Gorguts’ seminal 1998 opus Obscura is generally regarded as one of metal’s most complex and challenging works. It’s emphasis on dissonance, complex and odd structures and experimentation bred a multitude of technical death metal offspring that worshiped, and continue to worship, at the album’s feet. Obscura was a turning point for the Canadian metal act, providing an essential framework for subsequent works. When some bands find a formula that works for them, its not uncommon for them to run that formula into the ground. But not with Gorguts.  2001’s From Wisdom to Hate and 2013’s towering comeback ,Colored Sands, possessed their own unique sounds and atmospheres and were not overshadowed by Obscura‘s legacy. Gorguts continue to evolve, innovate and push the envelope. This brings us to the next stage in their sonic growth, Pleiades’ Dust – a single, ambitious 33-minute composition. This undeniably massive EP further solidifies Gorguts’ place as one of metal’s most forward-thinking acts.

Colored Sands showcased a notable sonic departure from the hellaciousness of From Wisdom to Hate and Obscura. Though the record was extremely complex like its predecessors, the instrumentation was not as unhinged. Colored Sands focused on building sprawling compositions full of suffocating atmospheres and dense, intricate instrumentation. It was essentially controlled chaos.  Pleiades’ Dust is the most logical step forward.  Everything that made Colored Sands enthralling is condensed to a half-hour and pushed to the brink.

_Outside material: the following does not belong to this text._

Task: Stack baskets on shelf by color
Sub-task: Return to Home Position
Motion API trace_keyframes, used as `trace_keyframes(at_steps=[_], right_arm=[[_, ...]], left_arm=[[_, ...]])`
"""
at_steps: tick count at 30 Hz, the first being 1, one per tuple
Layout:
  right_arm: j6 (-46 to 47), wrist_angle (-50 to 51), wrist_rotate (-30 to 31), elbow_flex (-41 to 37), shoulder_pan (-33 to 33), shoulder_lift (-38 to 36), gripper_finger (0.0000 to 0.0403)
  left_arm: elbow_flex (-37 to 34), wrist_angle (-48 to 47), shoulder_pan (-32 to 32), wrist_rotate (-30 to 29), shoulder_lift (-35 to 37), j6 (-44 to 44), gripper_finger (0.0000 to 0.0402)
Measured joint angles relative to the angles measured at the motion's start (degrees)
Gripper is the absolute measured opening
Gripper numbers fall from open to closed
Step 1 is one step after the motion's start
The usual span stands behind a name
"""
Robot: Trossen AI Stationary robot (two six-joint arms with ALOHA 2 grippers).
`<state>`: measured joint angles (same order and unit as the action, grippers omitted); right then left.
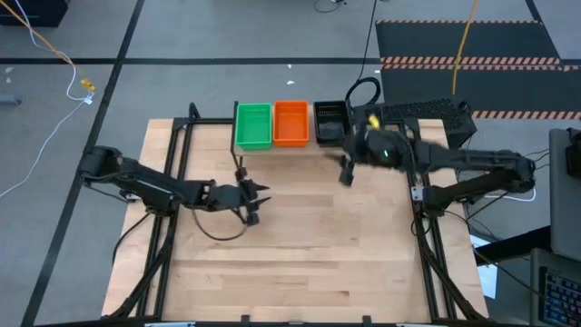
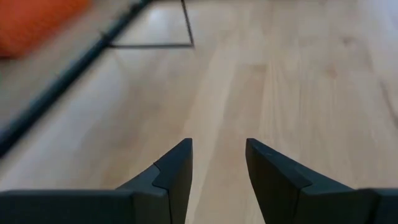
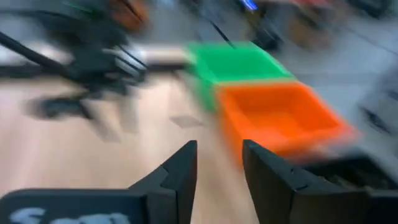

The track begins with a menacing swell of atmosphere and haunting soundscapes before Gorguts brings monstrous, dissonant doom down upon the listener. The instrumentation cycles between malformed doom structures, rife with atonal melodies and eccentric bass lines, to propulsive bursts of disorienting death metal and concussive drumming. The song’s first nine-minutes is a violent struggle between these two extremes, and the listener is trapped in between them and subjected to their torment. The band then briefly step back from the destruction and conjure these icy melodic sections that are entrancing and hypnotic. But it’s not long before the song launches into its second blitz of technical madness.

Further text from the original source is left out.